## Intermediate Algebra (12th Edition)

$x=\left\{ -4,6 \right\}$
$\bf{\text{Solution Outline:}}$ To solve the given equation, $x^2-2x-24=0 ,$ use first the properties of equality to express the equation in the form $x^2\pm bx=c.$ Once in this form, complete the square by adding $\left( \dfrac{b}{2} \right)^2$ to both sides of the equal sign. Then express the left side as a square of a binomial while simplify the right side.

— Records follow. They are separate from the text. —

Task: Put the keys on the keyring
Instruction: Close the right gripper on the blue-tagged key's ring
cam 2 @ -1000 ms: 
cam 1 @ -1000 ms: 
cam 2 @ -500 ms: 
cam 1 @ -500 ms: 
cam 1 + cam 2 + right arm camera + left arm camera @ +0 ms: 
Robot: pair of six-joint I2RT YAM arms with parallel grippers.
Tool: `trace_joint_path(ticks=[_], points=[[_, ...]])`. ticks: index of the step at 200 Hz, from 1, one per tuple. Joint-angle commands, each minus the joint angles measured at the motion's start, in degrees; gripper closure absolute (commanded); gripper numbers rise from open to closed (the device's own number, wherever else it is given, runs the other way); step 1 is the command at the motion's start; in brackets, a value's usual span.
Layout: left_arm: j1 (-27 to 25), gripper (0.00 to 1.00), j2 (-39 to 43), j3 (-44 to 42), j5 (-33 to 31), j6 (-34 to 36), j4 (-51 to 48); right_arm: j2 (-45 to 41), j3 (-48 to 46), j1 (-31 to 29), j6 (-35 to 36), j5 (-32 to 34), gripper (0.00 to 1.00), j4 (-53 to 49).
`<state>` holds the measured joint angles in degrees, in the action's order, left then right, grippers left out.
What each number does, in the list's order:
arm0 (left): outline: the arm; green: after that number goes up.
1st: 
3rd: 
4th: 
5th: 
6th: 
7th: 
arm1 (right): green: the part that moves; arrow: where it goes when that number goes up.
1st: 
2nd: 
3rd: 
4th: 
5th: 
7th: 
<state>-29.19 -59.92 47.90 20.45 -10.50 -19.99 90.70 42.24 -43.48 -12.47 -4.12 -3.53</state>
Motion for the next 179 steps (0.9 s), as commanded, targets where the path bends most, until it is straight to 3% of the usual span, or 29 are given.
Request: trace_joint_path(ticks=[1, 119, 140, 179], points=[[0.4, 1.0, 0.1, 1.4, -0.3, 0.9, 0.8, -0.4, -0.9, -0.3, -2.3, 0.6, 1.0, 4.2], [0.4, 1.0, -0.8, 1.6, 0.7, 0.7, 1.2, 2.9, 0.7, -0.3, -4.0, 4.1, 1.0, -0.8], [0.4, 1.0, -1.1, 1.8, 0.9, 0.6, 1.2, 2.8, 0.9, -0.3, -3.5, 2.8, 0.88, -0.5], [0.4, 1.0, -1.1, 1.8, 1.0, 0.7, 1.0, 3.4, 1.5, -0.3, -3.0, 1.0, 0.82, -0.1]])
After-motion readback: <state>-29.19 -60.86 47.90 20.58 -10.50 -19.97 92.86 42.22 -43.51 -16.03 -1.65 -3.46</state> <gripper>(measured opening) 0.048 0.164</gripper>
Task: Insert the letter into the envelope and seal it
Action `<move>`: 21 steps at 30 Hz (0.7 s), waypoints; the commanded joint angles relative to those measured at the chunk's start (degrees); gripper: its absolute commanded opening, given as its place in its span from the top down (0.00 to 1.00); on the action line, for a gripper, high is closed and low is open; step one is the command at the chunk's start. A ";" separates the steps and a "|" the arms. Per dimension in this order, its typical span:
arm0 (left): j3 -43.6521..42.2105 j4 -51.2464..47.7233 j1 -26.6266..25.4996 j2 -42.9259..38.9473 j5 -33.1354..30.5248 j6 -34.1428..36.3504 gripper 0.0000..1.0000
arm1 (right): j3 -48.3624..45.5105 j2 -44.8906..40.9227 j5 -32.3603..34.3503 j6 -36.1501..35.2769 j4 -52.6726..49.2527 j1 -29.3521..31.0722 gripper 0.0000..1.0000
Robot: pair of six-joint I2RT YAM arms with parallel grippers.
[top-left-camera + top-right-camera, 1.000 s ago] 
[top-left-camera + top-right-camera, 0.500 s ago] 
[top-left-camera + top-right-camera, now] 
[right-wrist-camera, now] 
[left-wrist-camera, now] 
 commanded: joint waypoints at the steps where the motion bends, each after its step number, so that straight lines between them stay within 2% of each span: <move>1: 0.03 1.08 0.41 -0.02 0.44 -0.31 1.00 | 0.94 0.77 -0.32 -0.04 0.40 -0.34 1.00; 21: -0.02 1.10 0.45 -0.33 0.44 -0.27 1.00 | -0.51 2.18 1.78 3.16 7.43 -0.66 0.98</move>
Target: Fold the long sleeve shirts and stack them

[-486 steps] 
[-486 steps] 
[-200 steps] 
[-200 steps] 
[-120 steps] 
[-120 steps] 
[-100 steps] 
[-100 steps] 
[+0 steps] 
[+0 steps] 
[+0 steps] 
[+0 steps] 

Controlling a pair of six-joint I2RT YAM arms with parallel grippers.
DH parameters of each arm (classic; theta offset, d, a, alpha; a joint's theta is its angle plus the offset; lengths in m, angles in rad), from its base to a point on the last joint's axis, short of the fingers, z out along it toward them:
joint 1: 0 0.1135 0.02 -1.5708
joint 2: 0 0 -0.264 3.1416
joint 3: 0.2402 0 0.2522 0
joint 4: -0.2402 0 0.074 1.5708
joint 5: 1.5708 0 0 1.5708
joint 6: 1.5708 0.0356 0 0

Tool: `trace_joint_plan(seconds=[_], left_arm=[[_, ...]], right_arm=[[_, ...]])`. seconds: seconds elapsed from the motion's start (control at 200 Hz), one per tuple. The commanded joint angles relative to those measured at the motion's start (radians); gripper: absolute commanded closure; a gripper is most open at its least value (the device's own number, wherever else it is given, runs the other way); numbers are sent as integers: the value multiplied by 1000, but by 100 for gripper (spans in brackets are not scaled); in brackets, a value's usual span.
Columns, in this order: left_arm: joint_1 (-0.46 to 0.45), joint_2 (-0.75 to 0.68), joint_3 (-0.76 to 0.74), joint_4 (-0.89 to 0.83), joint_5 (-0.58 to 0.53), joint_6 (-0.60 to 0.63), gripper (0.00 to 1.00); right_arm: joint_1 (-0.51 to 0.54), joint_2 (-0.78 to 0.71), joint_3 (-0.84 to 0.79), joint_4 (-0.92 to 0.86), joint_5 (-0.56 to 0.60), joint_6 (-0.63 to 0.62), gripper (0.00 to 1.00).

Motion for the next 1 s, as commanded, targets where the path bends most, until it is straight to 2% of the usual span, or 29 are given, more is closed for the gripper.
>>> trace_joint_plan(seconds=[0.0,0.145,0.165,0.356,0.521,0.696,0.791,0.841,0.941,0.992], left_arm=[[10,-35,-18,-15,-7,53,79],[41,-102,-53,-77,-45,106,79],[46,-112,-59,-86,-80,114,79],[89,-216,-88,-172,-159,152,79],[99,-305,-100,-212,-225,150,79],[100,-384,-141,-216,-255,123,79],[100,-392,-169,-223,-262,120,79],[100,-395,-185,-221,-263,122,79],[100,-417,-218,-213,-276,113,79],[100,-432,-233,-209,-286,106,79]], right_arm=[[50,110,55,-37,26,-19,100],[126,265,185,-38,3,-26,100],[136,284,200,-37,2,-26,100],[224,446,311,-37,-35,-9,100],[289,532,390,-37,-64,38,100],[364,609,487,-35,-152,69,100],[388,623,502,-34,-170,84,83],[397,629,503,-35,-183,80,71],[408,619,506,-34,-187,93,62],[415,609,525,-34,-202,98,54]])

Then take the square root of both sides (Square Root Property) and use the properties of equality to isolate the variable. $\bf{\text{Solution Details:}}$ Using the properties of equality, in the form $x^2+bx=c,$ the given equation is equivalent to \begin{array}{l}\require{cancel} x^2-2x=24 .\end{array} In the equation above, $b= -2 .$ The expression $\left( \dfrac{b}{2} \right)^2,$ evaluates to \begin{array}{l}\require{cancel} \left( \dfrac{-2}{2} \right)^2 \\\\= \left( -1 \right)^2 \\\\= 1 .\end{array} Adding the value of $\left( \dfrac{b}{2} \right)^2,$ to both sides of the equation above results to \begin{array}{l}\require{cancel} x^2-2x+1=24+1 \\\\ x^2-2x+1=25 .\end{array} With the left side now a perfect square trinomial, the equation above is equivalent to \begin{array}{l}\require{cancel} (x-1)^2=25 .\end{array} Taking the square root of both sides (Square Root Property), simplifying the radical and then isolating the variable, the equation above is equivalent to \begin{array}{l}\require{cancel} x-1=\pm\sqrt{25} \\\\ x-1=\pm\sqrt{(5)^2} \\\\ x-1=\pm5 \\\\ x=1\pm5 .\end{array} The solutions are \begin{array}{l}\require{cancel} x=1-5 \\\\ x=-4 \\\\\text{OR}\\\\ x=1+5 \\\\ x=6 .\end{array} Hence, $x=\left\{ -4,6 \right\} .$